• TASK
Output exactly the lines that run from the line with "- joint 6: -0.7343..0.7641" to the end of the material, both ends included, and no other lines.
★ ★ ★ ★ ★ ★ ★
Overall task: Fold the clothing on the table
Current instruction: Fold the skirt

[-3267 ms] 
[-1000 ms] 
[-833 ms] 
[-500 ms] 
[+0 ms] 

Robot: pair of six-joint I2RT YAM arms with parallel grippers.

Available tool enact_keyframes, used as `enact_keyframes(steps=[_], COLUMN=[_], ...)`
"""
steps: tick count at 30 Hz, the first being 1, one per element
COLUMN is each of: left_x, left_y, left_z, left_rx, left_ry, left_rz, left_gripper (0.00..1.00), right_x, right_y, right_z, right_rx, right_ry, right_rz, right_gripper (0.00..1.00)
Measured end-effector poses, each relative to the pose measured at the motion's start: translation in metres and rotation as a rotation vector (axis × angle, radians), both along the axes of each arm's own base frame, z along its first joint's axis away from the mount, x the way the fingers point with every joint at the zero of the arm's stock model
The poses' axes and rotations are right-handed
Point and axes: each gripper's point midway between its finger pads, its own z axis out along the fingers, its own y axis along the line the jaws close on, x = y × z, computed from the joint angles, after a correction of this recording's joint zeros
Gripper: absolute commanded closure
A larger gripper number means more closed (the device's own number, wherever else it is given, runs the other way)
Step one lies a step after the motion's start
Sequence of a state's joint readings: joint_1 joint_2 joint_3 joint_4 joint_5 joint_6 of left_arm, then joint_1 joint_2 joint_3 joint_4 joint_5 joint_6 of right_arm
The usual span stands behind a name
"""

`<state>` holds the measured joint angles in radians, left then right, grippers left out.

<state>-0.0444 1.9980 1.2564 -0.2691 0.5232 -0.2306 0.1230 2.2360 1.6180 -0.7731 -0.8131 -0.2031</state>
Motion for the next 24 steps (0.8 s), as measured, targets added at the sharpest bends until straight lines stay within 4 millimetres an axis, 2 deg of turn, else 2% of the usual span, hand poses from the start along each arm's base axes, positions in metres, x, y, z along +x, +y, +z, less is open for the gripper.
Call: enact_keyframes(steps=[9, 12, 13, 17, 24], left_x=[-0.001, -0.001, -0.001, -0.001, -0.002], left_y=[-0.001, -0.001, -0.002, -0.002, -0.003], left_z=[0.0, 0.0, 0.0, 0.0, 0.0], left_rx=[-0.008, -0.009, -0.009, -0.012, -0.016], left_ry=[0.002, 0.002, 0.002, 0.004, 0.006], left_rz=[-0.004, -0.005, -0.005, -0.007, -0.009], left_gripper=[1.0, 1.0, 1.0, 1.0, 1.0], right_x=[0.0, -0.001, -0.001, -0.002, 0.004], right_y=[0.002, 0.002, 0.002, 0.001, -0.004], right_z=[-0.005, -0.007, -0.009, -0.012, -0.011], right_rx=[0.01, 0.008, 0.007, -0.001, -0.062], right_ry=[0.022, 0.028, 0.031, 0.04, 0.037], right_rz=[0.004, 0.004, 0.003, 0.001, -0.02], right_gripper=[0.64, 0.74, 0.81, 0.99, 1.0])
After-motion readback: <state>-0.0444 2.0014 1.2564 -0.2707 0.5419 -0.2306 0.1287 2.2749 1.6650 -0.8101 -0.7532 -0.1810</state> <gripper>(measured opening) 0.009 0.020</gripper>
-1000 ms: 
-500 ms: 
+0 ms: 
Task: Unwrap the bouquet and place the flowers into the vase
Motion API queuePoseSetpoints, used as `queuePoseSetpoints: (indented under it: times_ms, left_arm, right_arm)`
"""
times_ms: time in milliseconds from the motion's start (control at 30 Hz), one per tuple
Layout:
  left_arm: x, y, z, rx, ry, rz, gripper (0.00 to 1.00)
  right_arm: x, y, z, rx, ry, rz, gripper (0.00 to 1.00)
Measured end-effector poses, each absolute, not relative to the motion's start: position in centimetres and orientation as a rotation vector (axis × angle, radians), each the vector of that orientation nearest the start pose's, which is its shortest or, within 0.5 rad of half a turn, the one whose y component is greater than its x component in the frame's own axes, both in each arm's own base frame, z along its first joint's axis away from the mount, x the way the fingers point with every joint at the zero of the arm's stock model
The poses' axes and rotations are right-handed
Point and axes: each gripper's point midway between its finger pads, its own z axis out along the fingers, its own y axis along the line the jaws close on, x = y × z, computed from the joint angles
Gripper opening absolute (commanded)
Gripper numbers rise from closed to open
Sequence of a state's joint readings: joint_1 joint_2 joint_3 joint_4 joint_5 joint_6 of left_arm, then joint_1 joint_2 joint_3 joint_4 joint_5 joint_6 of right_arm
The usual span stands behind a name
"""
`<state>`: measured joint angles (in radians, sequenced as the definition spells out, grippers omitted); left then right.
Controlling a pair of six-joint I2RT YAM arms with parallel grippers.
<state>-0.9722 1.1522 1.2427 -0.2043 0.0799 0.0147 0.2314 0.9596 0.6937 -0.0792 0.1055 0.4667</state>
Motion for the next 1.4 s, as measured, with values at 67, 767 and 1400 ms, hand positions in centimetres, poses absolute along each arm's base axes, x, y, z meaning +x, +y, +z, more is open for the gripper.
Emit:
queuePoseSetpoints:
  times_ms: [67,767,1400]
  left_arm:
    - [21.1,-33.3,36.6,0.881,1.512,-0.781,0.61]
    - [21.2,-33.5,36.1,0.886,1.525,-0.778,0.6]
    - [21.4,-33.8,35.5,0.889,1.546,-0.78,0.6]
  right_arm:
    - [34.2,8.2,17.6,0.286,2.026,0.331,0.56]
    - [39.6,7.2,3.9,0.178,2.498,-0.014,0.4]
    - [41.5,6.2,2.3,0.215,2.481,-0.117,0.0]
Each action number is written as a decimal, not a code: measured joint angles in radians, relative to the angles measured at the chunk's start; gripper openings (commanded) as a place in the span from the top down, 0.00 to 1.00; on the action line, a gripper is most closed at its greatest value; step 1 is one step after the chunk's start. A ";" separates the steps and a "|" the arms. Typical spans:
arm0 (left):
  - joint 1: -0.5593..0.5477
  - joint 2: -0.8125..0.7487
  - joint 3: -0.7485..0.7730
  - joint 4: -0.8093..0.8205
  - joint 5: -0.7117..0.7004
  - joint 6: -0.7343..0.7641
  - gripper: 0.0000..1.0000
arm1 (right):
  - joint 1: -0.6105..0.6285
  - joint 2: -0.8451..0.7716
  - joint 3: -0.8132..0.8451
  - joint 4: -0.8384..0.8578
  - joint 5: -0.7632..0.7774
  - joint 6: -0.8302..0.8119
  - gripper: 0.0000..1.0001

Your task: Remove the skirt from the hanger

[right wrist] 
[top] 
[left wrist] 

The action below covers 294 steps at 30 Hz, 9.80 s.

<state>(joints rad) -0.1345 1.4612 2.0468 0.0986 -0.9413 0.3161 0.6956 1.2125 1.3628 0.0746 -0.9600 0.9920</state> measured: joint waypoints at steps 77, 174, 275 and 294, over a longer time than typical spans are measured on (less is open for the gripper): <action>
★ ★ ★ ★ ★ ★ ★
• RESULT BELOW
  - joint 6: -0.7343..0.7641
  - gripper: 0.0000..1.0000
arm1 (right):
  - joint 1: -0.6105..0.6285
  - joint 2: -0.8451..0.7716
  - joint 3: -0.8132..0.8451
  - joint 4: -0.8384..0.8578
  - joint 5: -0.7632..0.7774
  - joint 6: -0.8302..0.8119
  - gripper: 0.0000..1.0001

Your task: Remove the skirt from the hanger

[right wrist] 
[top] 
[left wrist] 

The action below covers 294 steps at 30 Hz, 9.80 s.

<state>(joints rad) -0.1345 1.4612 2.0468 0.0986 -0.9413 0.3161 0.6956 1.2125 1.3628 0.0746 -0.9600 0.9920</state> measured: joint waypoints at steps 77, 174, 275 and 294, over a longer time than typical spans are measured on (less is open for the gripper): <action>

The output is finished and nothing more is needed.